Now we can load our dataset:

In [40]:
data_frame = pd.read_csv("../lib/HW5.csv")
data_frame = skutils.shuffle(data_frame)

data_label = data_frame["Income"]
data_frame = data_frame.drop(["Income", "Education"], axis=1)

data_features = data_frame.to_numpy()
data_labels = data_label.to_numpy()

data_labels[data_labels == " <=50K"] = 0
data_labels[data_labels == " >50K"] = 1

data_labels = np.array(data_labels, dtype=np.int32)

train_features, test_features, train_labels, test_labels = skselection.train_test_split(
    data_features, 
    data_labels, 
    test_size=0.3, 
    random_state=313
)

data_frame

Unnamed: 0,Age,WorkClass,FinancialWeight,Education-num,MaritalStatus,Occupation,Relationship,Race,Sex,CapitalGain,CapitalLoss,HourPerWeek,NativeCountry
9396,54,Private,234938,9,Married-civ-spouse,Sales,Husband,White,Male,4064,0,55,United-States
28150,46,Private,208067,9,Divorced,Craft-repair,Other-relative,White,Male,0,0,40,United-States
4245,27,Federal-gov,469705,9,Never-married,Craft-repair,Not-in-family,Black,Male,0,1980,40,United-States
4133,55,Private,147098,9,Married-civ-spouse,Craft-repair,Husband,White,Male,0,0,50,United-States
13174,29,Private,179498,9,Married-civ-spouse,Exec-managerial,Husband,White,Male,0,0,40,Germany
...,...,...,...,...,...,...,...,...,...,...,...,...,...
17193,34,Private,238305,10,Married-civ-spouse,Other-service,Wife,White,Female,0,1628,12,
19993,21,Private,232591,9,Never-married,Adm-clerical,Own-child,White,Male,0,0,40,United-States
31416,42,Private,195584,12,Separated,Adm-clerical,Unmarried,Black,Female,0,0,40,United-States
31529,23,Private,288771,10,Never-married,Adm-clerical,Not-in-family,White,Female,0,0,30,United-States


---

## Problem (1)

### Part (a)

In [41]:
print("Column Types:")
print("")

heading_numbers = [label for label in data_frame if str(data_frame.loc[0, label]).isdigit()]
heading_strings = [label for label in data_frame if not str(data_frame.loc[0, label]).isdigit()]

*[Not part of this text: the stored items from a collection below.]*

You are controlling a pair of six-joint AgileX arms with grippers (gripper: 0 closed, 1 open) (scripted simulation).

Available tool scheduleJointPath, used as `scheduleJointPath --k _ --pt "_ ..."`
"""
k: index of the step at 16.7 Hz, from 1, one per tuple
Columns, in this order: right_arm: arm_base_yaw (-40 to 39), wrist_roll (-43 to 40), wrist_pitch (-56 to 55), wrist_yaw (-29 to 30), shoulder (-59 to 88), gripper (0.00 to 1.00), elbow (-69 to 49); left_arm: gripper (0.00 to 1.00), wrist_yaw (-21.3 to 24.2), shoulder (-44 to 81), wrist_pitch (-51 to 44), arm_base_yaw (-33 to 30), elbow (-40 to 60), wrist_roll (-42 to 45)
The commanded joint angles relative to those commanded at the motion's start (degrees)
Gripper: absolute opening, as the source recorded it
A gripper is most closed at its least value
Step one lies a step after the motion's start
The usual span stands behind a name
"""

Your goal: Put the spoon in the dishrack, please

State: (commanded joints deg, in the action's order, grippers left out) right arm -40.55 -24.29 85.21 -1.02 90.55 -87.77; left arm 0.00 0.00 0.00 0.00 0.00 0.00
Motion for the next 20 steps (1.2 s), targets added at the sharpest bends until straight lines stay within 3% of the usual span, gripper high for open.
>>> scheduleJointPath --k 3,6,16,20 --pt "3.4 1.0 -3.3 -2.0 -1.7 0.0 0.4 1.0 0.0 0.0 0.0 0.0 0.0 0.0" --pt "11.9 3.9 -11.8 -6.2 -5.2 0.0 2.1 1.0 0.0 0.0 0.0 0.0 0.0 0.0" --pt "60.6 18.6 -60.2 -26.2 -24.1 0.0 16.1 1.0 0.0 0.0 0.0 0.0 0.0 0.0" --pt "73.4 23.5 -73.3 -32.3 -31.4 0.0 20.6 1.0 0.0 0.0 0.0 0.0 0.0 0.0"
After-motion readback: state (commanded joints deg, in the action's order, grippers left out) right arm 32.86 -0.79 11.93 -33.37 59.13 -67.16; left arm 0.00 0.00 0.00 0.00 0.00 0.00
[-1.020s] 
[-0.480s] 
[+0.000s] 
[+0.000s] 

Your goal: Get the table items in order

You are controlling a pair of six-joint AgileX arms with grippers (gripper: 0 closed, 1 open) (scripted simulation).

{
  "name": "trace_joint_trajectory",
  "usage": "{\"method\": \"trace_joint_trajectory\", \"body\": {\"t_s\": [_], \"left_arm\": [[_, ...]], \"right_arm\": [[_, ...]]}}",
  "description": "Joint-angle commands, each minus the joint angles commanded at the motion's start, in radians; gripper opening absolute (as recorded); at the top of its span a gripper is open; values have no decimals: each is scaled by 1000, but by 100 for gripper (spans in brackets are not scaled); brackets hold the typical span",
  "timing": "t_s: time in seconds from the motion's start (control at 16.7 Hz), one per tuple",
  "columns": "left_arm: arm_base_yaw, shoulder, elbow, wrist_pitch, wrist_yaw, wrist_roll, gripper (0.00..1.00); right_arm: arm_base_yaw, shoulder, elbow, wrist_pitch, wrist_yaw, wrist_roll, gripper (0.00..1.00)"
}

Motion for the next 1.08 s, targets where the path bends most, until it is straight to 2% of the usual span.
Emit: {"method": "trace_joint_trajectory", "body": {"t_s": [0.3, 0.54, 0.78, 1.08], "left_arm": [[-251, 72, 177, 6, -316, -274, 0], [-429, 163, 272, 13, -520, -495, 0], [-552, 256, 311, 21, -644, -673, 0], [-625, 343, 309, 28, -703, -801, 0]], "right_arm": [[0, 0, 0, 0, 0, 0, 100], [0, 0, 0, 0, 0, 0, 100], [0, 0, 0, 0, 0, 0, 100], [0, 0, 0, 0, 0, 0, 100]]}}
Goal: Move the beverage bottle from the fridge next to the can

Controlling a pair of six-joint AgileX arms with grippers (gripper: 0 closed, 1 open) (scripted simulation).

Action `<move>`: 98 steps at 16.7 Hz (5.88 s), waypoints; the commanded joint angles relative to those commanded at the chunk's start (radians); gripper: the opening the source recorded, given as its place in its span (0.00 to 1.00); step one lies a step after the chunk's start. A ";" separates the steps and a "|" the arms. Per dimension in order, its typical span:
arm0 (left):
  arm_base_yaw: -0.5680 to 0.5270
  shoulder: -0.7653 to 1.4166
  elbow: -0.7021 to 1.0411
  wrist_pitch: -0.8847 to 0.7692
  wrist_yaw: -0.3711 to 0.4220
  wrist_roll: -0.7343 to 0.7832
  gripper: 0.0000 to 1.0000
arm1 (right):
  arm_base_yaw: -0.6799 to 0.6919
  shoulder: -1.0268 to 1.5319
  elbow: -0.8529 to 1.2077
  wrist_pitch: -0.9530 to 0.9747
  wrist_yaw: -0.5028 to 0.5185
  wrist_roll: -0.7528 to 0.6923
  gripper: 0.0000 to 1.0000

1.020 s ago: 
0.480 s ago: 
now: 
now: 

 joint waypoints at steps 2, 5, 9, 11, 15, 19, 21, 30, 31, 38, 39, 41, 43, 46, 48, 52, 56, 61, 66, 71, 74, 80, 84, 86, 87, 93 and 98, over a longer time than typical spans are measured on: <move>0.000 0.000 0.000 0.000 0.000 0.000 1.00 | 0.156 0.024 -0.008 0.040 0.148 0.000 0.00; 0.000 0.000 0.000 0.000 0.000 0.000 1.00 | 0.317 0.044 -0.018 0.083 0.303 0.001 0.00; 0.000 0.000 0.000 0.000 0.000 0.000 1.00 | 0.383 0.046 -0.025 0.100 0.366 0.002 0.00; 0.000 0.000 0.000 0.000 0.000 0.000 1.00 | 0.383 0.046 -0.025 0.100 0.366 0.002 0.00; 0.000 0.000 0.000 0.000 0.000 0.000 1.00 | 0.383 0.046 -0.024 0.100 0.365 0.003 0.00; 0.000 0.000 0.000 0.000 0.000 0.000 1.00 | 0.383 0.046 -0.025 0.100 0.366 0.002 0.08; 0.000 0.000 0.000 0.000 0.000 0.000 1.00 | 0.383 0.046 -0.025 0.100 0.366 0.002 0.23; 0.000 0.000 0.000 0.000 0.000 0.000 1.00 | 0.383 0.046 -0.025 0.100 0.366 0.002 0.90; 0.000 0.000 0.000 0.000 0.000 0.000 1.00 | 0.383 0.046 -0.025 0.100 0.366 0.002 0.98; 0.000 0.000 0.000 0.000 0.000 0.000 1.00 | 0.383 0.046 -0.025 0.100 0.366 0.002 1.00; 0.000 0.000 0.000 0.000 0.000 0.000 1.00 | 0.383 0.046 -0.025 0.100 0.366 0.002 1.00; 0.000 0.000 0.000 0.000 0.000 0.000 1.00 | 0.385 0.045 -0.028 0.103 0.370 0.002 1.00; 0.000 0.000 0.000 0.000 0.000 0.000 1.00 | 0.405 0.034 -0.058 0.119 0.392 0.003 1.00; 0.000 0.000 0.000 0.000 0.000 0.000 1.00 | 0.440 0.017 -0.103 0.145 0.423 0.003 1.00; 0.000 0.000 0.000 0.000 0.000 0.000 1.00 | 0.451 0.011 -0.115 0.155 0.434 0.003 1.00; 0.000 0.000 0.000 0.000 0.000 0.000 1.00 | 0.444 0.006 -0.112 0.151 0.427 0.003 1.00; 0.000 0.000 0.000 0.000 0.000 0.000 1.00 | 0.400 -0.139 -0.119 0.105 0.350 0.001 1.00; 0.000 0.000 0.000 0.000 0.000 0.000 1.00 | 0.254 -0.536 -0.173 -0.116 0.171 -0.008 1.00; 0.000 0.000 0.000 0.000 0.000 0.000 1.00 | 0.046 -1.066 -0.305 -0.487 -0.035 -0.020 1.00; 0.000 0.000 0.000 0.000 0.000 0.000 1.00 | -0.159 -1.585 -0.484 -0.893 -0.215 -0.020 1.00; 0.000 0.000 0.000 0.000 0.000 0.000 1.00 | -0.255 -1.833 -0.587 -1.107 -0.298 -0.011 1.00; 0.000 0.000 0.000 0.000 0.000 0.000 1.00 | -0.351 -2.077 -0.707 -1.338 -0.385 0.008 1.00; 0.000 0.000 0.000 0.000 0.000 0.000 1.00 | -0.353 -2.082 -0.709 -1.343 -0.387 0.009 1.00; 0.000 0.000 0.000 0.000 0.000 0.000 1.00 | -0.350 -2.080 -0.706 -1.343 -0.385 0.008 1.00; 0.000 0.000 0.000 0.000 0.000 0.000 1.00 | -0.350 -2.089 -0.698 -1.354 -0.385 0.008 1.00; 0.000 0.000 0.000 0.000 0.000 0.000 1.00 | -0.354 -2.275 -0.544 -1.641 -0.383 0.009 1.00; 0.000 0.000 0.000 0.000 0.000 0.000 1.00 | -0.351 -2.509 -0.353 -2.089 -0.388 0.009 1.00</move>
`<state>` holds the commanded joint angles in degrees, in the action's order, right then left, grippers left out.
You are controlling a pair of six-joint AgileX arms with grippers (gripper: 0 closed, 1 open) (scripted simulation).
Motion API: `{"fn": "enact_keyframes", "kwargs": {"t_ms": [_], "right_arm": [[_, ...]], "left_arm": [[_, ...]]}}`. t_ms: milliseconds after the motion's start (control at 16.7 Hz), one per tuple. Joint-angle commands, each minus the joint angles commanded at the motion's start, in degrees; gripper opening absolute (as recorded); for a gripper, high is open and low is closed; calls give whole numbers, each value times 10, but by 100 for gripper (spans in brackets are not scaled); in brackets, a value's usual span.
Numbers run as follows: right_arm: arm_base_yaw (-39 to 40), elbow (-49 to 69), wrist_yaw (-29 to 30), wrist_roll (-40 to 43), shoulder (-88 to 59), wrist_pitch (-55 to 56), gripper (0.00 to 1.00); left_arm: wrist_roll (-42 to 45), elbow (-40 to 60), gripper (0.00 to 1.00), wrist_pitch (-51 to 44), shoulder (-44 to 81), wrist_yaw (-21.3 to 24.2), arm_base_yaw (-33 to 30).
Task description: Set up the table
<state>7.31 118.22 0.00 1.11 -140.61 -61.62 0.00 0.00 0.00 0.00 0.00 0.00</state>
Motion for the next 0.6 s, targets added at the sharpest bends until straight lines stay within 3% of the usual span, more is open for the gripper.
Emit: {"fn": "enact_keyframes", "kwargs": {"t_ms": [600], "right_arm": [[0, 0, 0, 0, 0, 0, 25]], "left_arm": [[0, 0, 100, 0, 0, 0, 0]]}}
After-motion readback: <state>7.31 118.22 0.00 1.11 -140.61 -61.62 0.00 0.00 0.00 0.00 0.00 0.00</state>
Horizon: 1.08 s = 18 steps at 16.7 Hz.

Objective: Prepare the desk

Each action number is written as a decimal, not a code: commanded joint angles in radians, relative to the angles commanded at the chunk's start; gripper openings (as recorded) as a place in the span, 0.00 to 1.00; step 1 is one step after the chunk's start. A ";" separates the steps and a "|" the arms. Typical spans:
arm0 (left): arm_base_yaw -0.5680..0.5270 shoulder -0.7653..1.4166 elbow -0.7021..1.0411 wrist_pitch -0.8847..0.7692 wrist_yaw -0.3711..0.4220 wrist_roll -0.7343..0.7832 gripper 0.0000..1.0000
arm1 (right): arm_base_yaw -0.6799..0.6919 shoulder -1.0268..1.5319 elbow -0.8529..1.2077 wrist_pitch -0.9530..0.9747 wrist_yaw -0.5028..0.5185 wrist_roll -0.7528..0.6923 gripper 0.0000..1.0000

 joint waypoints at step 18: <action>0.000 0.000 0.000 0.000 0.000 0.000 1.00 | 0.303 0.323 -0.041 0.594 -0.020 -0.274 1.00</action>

heading_numbers_index = [data_frame.columns.get_loc(label) for label in heading_numbers]
heading_strings_index = [data_frame.columns.get_loc(label) for label in heading_strings]

print(f"Numbers: {', '.join(heading_numbers)}")
print(f"Strings: {', '.join(heading_strings)}")

Column Types:

Numbers: Age, FinancialWeight, Education-num, CapitalGain, CapitalLoss, HourPerWeek
Strings: WorkClass, MaritalStatus, Occupation, Relationship, Race, Sex, NativeCountry


---

### Part (b)

In [42]:
print("Column Nulls:")
print("")

null_columns = []

for label in data_frame:
    nulls = len(data_frame[label][pd.isna(data_frame[label])])
    
    if (nulls > 0):
        null_columns.append(label)
        print(f"{label}: {nulls}")

Column Nulls:

WorkClass: 1836
Occupation: 1843
NativeCountry: 583


---

### Part (c)

Because the columns that contains null records are string typed, we can use **Mode of Column** for the null cells

---

### Part (d)

Now, we will define a **Data Pipeline** for handling entire workflow, this pipeline contains three steps:

1. **Imputer**: Fills empty cells with `column mode`
2. **Transformer**: Converts columns
   1. **Numbers**: Converts number typed columns using `MinMaxScaler`
   2. **Strings**: Converts string typed columns to numbers using `OneHotEncoder`
3. **Classifier**: Classification using `dummy_baseline`

In [43]:
pipe = skpipeline.Pipeline(steps=[
    ("imputer", skimpute.SimpleImputer(missing_values=np.nan, strategy="most_frequent")),
    ("transformer", skcompose.ColumnTransformer(transformers=[
        ("numbers", skprocessing.MinMaxScaler(), heading_numbers_index),
        ("strings", skprocessing.OneHotEncoder(handle_unknown="ignore"), heading_strings_index),
    ])),
    ("classifier", skdummy.DummyClassifier(strategy="constant", constant=0))
]).fit(train_features, train_labels)

pipe

In [44]:
train_accuracy = skselection.cross_val_score(pipe, train_features, train_labels, cv=10)
test_accuracy = skselection.cross_val_score(pipe, test_features, test_labels, cv=10)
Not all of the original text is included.